40.10.5 SPATIAL PLANNING : OCT-TREE
In a paper by T.Soetadji [1986] a method for 3D path planning by a mobile robot is suggested. The method is based upon use of an Oct-tree representation of 3D space. In the paper, the development of the Oct-Tree routines is discussed, and a robotic system for implementation is suggested. Once the Oct-tree is set up, an A* or a Breadth First search is used to find the best path for the mobile robot. This method finds the minimum distance (with collision avoidance) on a VAX 750. The search time for the path is on the order of 1 second. The tree structure also proves very efficient, because it had only occupied 1.7 MBytes of memory for a very complicated environment.
40.10.6 SPATIAL PLANNING : VORONOI DIAGRAMS
A newer approach to representing space has been done with Voronoi Diagrams. O.Takahashi and R.J.Schilling [1989] have suggested such a method. Using an environment of polygons, the pathways may be represented with Voronoi diagrams, then represented in a graph.
After the Voronoi diagram has been set up in graph form, a path may be found. This is simplified by the use of some heuristic rules for wide paths, tight bends, narrow gaps, and reversing, which identify a number of orientations.

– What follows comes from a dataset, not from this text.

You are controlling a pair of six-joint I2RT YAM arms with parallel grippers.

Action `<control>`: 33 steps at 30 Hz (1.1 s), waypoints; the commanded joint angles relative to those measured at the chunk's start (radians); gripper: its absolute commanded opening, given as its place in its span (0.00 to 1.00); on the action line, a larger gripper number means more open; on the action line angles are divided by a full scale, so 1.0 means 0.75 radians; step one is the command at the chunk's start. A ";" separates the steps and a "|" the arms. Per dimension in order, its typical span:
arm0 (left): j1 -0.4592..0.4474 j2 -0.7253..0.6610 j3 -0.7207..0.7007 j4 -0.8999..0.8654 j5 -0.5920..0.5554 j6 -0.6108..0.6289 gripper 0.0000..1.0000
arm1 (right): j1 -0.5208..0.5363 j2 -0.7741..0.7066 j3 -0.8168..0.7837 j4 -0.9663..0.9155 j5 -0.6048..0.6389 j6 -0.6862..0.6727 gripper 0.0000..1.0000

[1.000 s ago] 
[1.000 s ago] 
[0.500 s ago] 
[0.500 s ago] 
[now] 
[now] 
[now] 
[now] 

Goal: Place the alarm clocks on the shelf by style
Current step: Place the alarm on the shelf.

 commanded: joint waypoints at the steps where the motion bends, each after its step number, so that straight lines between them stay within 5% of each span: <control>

This procedure produces short smooth paths (which avoid obstacles) for 2D objects on an IBM compatible computer with no co-processor in 10 seconds to 1 minute. This method has potential for use with vision systems. Algorithms suggested by A.C.Meng [1988] allow for fast udate of Voronoi diagrams, in a changing environment. This makes the operation much faster, by avoiding the complete reconstruction of the diagram, and makes real time trajectory correction feasible.
40.10.7 SPATIAL PLANNING : GENERAL INTEREST
E.G.Gilbert and D.W.Johnson [1985] created an optimization approach to path planning (with the piano movers problem), with rotations and collision avoidance. This method runs 10 to 20 minutes on a Harris-800 computer. This method was based on work which was later published by E.G.Gilbert, D.W.Johnson, and S.S.Keerthi [1987] which provides algorithms for calculating distances between convex (and concave) hulls in a very short time (order of milliseconds).
40.10.8 SPATIAL PLANNING - VGRAPHS
A method proposed by K.Kant and S.Zucker [1988] involves collision avoidance of rectangles based upon the search of a VGRAPH. This method also suggests the use of a Low Level controller Collision Avoidance Module. This controller would use low level information about the environment to behave as if experiencing forces from workspace obstacles. The manipulator would be experiencing a pull to the goal state. This method produces a Kinematic and Dynamic, Time Optimal path. None of the implementation details were given in the paper.